They spent much of their time now in St. Paul's Church. Here employment was like to offer, and here was comparative safety from arrest, certain parts of the church being held sanctuary for debtors. To St. Paul's, therefore, they went on the morning that found them again roofless; keeping a lookout on the way thither for any sheriff's men who might with warrant be in quest of them. It was fortunate that none waylaid them, for the captain was in such mood that he would have gone near slaying any that had.

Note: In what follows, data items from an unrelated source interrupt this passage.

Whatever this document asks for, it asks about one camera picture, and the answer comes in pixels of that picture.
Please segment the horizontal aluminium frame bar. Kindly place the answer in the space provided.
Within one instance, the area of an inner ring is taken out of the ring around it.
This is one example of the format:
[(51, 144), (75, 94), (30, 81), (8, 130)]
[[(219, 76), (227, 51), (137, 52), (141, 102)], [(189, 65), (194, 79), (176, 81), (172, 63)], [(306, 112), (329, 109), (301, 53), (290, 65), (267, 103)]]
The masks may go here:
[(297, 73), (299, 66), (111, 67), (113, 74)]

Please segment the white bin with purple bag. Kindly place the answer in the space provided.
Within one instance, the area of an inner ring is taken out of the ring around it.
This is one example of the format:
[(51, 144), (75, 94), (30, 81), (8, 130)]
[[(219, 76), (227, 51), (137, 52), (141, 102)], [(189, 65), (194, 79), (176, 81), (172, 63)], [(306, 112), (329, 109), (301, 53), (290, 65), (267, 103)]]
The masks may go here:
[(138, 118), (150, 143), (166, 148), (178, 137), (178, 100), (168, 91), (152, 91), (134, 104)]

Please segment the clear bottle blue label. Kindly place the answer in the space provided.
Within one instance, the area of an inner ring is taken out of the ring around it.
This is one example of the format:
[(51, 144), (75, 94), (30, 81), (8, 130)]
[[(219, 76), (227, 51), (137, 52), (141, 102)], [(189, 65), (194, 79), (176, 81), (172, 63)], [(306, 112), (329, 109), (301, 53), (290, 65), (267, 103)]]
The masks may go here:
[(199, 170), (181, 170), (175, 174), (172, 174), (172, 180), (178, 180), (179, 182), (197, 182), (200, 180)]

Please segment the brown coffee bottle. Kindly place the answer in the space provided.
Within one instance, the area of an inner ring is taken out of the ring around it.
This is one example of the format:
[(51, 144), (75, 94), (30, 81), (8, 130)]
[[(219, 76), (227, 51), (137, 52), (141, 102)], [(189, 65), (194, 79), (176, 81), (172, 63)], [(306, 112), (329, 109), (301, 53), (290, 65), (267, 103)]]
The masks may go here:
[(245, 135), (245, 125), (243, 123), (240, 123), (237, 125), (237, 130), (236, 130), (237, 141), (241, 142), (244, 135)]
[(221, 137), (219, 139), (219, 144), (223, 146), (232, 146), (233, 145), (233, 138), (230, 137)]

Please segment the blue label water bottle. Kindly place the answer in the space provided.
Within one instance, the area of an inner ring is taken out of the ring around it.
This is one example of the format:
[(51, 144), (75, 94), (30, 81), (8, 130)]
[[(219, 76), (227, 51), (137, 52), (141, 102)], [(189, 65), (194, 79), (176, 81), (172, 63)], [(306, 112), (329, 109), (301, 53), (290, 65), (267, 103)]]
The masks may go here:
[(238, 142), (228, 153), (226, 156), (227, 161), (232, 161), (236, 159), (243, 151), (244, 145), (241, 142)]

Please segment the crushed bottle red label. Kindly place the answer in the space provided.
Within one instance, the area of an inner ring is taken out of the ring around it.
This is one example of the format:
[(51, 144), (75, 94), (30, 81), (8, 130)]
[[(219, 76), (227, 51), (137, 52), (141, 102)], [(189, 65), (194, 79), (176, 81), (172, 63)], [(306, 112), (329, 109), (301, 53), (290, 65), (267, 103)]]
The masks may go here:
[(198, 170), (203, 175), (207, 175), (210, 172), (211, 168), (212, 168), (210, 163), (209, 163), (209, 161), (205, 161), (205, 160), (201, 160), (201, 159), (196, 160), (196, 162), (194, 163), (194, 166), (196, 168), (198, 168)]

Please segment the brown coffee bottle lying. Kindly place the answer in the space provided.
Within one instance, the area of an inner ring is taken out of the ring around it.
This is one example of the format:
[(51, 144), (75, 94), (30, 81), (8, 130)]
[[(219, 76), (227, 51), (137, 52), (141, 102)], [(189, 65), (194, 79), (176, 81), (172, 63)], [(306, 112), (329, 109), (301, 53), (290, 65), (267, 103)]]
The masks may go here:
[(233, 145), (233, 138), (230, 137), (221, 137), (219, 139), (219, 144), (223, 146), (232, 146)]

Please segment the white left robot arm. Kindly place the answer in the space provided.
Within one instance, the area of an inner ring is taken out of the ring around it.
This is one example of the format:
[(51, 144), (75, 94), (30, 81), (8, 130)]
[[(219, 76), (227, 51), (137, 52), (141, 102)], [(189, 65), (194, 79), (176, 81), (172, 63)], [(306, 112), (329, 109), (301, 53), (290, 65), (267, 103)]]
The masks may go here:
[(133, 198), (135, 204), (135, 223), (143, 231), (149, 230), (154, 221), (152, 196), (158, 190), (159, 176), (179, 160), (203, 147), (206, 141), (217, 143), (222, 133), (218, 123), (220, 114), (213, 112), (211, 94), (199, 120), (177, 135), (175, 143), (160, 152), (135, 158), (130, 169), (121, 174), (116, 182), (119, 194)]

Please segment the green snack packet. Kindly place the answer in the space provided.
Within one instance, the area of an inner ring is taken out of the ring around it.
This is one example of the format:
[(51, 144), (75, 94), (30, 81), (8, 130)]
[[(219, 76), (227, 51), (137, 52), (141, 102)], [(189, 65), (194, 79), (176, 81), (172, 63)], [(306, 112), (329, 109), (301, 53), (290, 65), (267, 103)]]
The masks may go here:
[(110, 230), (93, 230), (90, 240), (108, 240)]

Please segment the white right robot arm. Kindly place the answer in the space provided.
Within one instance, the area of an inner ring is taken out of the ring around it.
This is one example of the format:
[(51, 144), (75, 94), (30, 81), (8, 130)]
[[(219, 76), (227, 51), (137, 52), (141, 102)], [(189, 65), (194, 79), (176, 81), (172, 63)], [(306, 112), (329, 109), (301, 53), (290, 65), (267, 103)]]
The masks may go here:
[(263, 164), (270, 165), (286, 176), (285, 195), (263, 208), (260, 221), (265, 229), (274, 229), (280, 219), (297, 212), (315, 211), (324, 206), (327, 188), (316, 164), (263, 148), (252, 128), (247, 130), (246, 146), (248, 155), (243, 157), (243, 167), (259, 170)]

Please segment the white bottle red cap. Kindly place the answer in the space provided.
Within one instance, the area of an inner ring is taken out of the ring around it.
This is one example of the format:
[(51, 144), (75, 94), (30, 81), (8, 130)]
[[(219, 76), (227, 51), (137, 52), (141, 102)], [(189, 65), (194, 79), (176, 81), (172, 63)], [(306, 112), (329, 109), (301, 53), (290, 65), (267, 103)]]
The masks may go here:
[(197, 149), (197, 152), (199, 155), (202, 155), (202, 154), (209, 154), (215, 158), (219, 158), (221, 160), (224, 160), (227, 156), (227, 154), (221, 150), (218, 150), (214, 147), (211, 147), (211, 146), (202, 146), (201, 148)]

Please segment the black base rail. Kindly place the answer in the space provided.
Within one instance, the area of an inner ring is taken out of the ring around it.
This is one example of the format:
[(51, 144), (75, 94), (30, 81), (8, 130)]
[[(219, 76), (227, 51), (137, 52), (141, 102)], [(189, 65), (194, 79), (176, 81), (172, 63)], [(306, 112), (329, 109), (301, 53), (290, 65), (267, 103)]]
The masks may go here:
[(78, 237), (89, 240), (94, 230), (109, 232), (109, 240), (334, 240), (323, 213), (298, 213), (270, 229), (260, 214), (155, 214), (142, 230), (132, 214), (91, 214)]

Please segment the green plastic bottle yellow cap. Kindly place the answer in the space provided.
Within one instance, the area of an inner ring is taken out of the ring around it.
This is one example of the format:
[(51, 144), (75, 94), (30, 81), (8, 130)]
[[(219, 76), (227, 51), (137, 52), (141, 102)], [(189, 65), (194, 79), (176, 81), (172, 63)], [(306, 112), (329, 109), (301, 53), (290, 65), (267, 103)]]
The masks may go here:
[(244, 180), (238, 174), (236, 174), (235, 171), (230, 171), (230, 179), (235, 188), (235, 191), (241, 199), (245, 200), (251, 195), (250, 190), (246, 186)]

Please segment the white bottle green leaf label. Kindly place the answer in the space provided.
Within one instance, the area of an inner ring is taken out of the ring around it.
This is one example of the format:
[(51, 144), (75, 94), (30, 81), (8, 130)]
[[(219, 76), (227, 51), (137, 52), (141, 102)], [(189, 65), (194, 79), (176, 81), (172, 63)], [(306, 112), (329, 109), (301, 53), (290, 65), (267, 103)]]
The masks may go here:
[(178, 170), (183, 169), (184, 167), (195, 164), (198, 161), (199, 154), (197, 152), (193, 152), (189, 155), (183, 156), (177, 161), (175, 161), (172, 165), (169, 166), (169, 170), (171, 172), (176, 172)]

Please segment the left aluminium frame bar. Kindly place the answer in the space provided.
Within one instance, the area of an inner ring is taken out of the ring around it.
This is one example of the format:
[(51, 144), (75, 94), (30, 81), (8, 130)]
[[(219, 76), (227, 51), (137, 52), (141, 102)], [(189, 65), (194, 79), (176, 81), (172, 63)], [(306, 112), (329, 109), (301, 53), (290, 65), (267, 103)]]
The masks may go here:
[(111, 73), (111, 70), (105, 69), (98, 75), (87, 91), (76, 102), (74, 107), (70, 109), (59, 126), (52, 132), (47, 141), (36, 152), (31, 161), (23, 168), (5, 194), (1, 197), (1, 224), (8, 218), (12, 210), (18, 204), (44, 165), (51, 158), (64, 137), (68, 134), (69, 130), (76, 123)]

Neither he nor Holyday had eaten for two days.
They took their station against a pillar in the middle aisle of the great church, and watched with sharp eyes the many-coloured crowd of men, of every grade from silken gallants to burden-bearing porters, that passed up and down before them, making a ceaseless noise of footfalls and voices, and sometimes giving the pair scant room for their famished bodies.
The St. Paul's of that time was larger than the present cathedral. It covered three and a half acres, and was proportionately lofty. Thanks to its great doors and wide aisles, it afforded a short way through for those foot-goers in whose route it lay,—porters, labourers, and citizens going about their business. But its wide aisles served better still as a covered lounging-place for those on whose hands time hung heavy,—gentlemen of fashion, men who lived by their wits, fellows who sought service, and the like. These were the true "Paul's walkers." It was a meeting-place, too, for those who had miscellaneous business to transact; a great resort for the exchange of news, in a day when newspapers did not exist. Certain of the huge pillars supporting the groined arches of the roof were used to post advertising bills upon. The services, in which a very fine organ and other instruments were employed, were usually held in the choir only, and the crowd in the nave and transepts did not much disturb itself on account of them. The time of most resort was the hour before the midday dinner; and it was then that Ravenshaw and Holyday took their stand before the pillar on this May morning.
"There walks a poet that hath found a patron," said the scholar. "Yet 'tis ten to one the verses he is showing are no better than these sonnets in my breeches pocket here."
"If you had a capon's leg or two in your breeches pocket it were more to the purpose," replied the captain.
"'Troth, my sonnets are full of capon's legs and all other things good to eat," sighed Holyday. "I've conceived rare dishes lately; I have writ of nothing else."
"If we could but eat the dishes out of thy sonnets!" muttered Ravenshaw. "How can you write sonnets while you are hungry?"
"Why, your born poet finds discomfort a spur. There was the prophet Jonas writ a sonnet in the whale's belly."